▶ _EXERCISE DETAILS_: Each record below needs to be written out exactly as it appears.

* * * * * * * * *

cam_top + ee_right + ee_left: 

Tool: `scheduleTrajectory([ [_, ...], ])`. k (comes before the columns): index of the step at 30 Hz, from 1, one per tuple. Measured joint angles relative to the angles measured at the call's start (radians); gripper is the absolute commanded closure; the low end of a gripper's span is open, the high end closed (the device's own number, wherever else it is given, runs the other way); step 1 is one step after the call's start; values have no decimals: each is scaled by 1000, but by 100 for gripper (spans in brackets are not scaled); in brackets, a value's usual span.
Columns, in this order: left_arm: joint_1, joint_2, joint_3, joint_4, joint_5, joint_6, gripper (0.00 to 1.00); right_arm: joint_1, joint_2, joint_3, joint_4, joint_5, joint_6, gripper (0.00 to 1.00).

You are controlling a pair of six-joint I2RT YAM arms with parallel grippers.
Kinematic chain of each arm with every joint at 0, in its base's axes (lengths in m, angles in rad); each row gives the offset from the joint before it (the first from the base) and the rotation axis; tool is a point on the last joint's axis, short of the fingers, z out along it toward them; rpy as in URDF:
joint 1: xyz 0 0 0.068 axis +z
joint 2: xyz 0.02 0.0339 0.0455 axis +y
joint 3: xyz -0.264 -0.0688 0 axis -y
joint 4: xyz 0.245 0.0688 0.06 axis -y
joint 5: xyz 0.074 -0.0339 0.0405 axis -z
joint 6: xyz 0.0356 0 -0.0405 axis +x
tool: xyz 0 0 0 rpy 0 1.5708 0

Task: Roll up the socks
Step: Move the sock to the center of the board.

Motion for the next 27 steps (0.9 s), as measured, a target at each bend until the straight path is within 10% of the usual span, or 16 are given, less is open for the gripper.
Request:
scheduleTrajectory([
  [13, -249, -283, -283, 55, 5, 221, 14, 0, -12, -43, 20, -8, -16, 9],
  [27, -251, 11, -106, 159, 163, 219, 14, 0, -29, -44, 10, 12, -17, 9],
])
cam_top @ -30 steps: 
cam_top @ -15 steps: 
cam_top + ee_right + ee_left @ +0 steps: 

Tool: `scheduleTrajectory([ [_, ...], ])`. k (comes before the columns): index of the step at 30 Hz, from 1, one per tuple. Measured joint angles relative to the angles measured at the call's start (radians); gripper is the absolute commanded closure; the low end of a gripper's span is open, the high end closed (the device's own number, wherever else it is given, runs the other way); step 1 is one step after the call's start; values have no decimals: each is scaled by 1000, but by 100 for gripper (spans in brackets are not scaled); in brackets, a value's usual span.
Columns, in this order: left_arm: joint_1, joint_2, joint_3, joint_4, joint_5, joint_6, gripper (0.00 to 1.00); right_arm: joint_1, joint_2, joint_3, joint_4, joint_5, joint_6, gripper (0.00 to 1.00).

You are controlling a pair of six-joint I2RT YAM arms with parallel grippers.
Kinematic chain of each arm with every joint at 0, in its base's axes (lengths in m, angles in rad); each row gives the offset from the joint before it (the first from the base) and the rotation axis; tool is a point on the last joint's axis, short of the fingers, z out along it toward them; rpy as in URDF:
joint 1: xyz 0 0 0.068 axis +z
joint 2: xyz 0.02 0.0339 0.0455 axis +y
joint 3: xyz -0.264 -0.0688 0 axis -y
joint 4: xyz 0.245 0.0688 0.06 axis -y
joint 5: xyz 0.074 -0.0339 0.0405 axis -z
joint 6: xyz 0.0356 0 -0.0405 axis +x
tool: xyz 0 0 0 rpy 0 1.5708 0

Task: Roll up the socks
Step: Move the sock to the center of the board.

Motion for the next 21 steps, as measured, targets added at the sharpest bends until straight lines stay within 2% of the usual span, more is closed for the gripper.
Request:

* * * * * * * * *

▶ _TASK RESPONSE_:
cam_top + ee_right + ee_left: 

Tool: `scheduleTrajectory([ [_, ...], ])`. k (comes before the columns): index of the step at 30 Hz, from 1, one per tuple. Measured joint angles relative to the angles measured at the call's start (radians); gripper is the absolute commanded closure; the low end of a gripper's span is open, the high end closed (the device's own number, wherever else it is given, runs the other way); step 1 is one step after the call's start; values have no decimals: each is scaled by 1000, but by 100 for gripper (spans in brackets are not scaled); in brackets, a value's usual span.
Columns, in this order: left_arm: joint_1, joint_2, joint_3, joint_4, joint_5, joint_6, gripper (0.00 to 1.00); right_arm: joint_1, joint_2, joint_3, joint_4, joint_5, joint_6, gripper (0.00 to 1.00).

You are controlling a pair of six-joint I2RT YAM arms with parallel grippers.
Kinematic chain of each arm with every joint at 0, in its base's axes (lengths in m, angles in rad); each row gives the offset from the joint before it (the first from the base) and the rotation axis; tool is a point on the last joint's axis, short of the fingers, z out along it toward them; rpy as in URDF:
joint 1: xyz 0 0 0.068 axis +z
joint 2: xyz 0.02 0.0339 0.0455 axis +y
joint 3: xyz -0.264 -0.0688 0 axis -y
joint 4: xyz 0.245 0.0688 0.06 axis -y
joint 5: xyz 0.074 -0.0339 0.0405 axis -z
joint 6: xyz 0.0356 0 -0.0405 axis +x
tool: xyz 0 0 0 rpy 0 1.5708 0

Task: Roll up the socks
Step: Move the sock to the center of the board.

Motion for the next 27 steps (0.9 s), as measured, a target at each bend until the straight path is within 10% of the usual span, or 16 are given, less is open for the gripper.
Request:
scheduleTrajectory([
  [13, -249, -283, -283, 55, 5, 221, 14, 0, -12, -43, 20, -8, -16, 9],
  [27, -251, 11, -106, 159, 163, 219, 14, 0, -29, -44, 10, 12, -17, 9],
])
cam_top @ -30 steps: 
cam_top @ -15 steps: 
cam_top + ee_right + ee_left @ +0 steps: 

Tool: `scheduleTrajectory([ [_, ...], ])`. k (comes before the columns): index of the step at 30 Hz, from 1, one per tuple. Measured joint angles relative to the angles measured at the call's start (radians); gripper is the absolute commanded closure; the low end of a gripper's span is open, the high end closed (the device's own number, wherever else it is given, runs the other way); step 1 is one step after the call's start; values have no decimals: each is scaled by 1000, but by 100 for gripper (spans in brackets are not scaled); in brackets, a value's usual span.
Columns, in this order: left_arm: joint_1, joint_2, joint_3, joint_4, joint_5, joint_6, gripper (0.00 to 1.00); right_arm: joint_1, joint_2, joint_3, joint_4, joint_5, joint_6, gripper (0.00 to 1.00).

You are controlling a pair of six-joint I2RT YAM arms with parallel grippers.
Kinematic chain of each arm with every joint at 0, in its base's axes (lengths in m, angles in rad); each row gives the offset from the joint before it (the first from the base) and the rotation axis; tool is a point on the last joint's axis, short of the fingers, z out along it toward them; rpy as in URDF:
joint 1: xyz 0 0 0.068 axis +z
joint 2: xyz 0.02 0.0339 0.0455 axis +y
joint 3: xyz -0.264 -0.0688 0 axis -y
joint 4: xyz 0.245 0.0688 0.06 axis -y
joint 5: xyz 0.074 -0.0339 0.0405 axis -z
joint 6: xyz 0.0356 0 -0.0405 axis +x
tool: xyz 0 0 0 rpy 0 1.5708 0

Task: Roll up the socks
Step: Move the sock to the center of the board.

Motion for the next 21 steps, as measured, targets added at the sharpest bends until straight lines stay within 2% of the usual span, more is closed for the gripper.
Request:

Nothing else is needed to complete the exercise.